The result should be the listing below restated word for word, with images left out.
....
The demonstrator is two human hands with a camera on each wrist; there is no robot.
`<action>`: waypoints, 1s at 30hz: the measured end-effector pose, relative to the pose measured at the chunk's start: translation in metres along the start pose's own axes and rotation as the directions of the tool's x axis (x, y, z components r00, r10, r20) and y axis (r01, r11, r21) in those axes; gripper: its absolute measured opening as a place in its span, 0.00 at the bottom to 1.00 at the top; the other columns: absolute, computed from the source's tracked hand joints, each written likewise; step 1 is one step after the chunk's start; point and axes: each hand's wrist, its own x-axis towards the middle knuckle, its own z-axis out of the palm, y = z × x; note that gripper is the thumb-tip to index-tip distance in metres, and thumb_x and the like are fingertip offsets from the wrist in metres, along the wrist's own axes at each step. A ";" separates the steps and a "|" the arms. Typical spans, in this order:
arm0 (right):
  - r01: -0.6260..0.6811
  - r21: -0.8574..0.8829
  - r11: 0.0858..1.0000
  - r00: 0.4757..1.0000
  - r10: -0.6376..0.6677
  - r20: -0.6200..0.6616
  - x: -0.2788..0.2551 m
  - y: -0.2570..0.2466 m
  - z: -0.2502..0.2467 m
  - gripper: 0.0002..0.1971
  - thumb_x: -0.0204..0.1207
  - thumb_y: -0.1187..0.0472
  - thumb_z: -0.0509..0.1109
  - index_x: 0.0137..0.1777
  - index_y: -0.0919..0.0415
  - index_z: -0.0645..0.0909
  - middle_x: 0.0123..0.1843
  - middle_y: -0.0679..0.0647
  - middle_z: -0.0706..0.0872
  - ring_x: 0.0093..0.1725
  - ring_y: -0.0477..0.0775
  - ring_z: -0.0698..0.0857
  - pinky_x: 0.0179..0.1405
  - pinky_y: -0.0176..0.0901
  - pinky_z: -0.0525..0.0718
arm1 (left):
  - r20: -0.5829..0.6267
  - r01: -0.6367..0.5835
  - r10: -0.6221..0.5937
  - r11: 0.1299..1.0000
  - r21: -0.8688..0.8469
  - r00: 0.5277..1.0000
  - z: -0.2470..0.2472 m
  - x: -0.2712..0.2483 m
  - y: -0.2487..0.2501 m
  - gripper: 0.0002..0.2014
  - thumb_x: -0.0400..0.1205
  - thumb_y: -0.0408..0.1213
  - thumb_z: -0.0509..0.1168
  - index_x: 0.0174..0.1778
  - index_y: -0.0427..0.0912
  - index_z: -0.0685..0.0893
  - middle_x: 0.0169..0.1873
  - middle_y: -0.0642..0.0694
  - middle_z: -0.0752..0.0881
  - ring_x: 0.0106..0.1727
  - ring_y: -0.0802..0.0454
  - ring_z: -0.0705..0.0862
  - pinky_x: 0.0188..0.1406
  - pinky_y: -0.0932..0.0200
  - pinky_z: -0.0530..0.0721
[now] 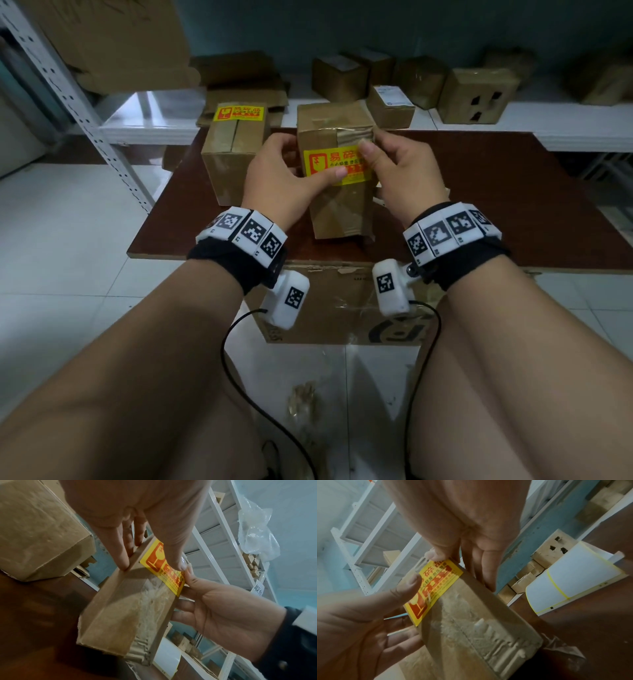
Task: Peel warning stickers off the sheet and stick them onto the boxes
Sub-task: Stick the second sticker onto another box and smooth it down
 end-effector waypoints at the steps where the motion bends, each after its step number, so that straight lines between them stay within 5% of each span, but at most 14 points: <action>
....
*The answer*
The demonstrator is two human hands with a camera on each wrist; there is no robot.
`<action>`: waypoints, 1s at 30hz: the measured end-effector pose, relative to the pose measured at the chunk's start: translation in metres along the start pose's own axes and rotation as the directions of the tool's x axis (x, y, z components r00, r10, r20) and y axis (r01, r11, r21) in those axes; gripper: its absolute measured opening as a place in its span, 0.00 at the bottom to 1.00 at the top; the other columns: absolute, computed from the source's tracked hand joints, each written likewise; step 1 is one step after the chunk's start; point and axes: each hand's wrist, its own x-axis towards the middle knuckle, its own z-axis out of the palm, y = z × x; note that gripper is the thumb-tip to index-tip distance in metres, and thumb_x and the like are fingertip offsets from the wrist in metres, along the wrist's own axes at each step. A ";" separates the steps and a "|" the arms. Typical spans, in this order:
arm0 (right):
  - r01: -0.6260..0.6811
  - r21: -0.8574..0.8829
  - r11: 0.0858..1.0000
  - r00: 0.4757..1.0000
  - r10: -0.6376..0.6677
  - r20: -0.6200..0.6616
  - x: -0.2788..0.2551 m
  - y: -0.2570..0.2466 m
  - z: -0.2502..0.2467 m
  - gripper: 0.0002..0.1971
  - thumb_x: -0.0204..0.1207
  - thumb_y: -0.1187..0.0472
  - thumb_z: -0.0509..0.1109
  - index_x: 0.0137..0.1777
  - index_y: -0.0919..0.0415
  - index_z: -0.0645..0.0909
  - middle_x: 0.0123..0.1843
  - middle_y: -0.0679..0.0647
  - middle_z: -0.0706..0.0872
  - ring_x: 0.0093..0.1725
  - ring_y: -0.0477..0.0775
  - ring_z: -0.0698..0.0857
  - pinky_x: 0.0179..0.1405
  - pinky_y: -0.0176..0.0901
  - pinky_z: -0.0525..0.0718
arm1 (left):
  - r20: -0.5829..0.6267
  - r01: -0.6367..0.5835
  - r10: -0.6221..0.5937
  - r11: 0.1299..1.0000
  - r21: -0.8688..0.8469
  - r00: 0.5277..1.0000
  - z: -0.2470..0.2472 m
  - x: -0.2712..0.2483 m
  - y: -0.2487..0.2501 m
  - gripper: 0.0002..0.2014
  - thumb_x: -0.0400..0.1205
  - thumb_y: -0.0408..0.1213
  - thumb_z: -0.0509..0.1168
  - index_x: 0.0174..0.1778
  - index_y: -0.0427..0.0912
  - index_z: -0.0685..0.0893
  - middle_x: 0.0169..0.1873
  - middle_y: -0.0642..0.0694
  - middle_z: -0.0752..0.0881
  - ring_x: 0.0106..0.1727
  - ring_y: -0.0802..0.0454
  - ring_z: -0.0705..0.0862
  - pinky_x: 0.0188..0.1406
  - pinky_y: -0.0932..0.0200
  - pinky_z: -0.0530..0.0721
[now] 
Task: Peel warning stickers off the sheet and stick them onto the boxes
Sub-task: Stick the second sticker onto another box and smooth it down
 end-effector waypoints at the steps where the motion bends, each after its step number, so that straight lines between them stay within 5% of each span, but at most 14 points: <action>

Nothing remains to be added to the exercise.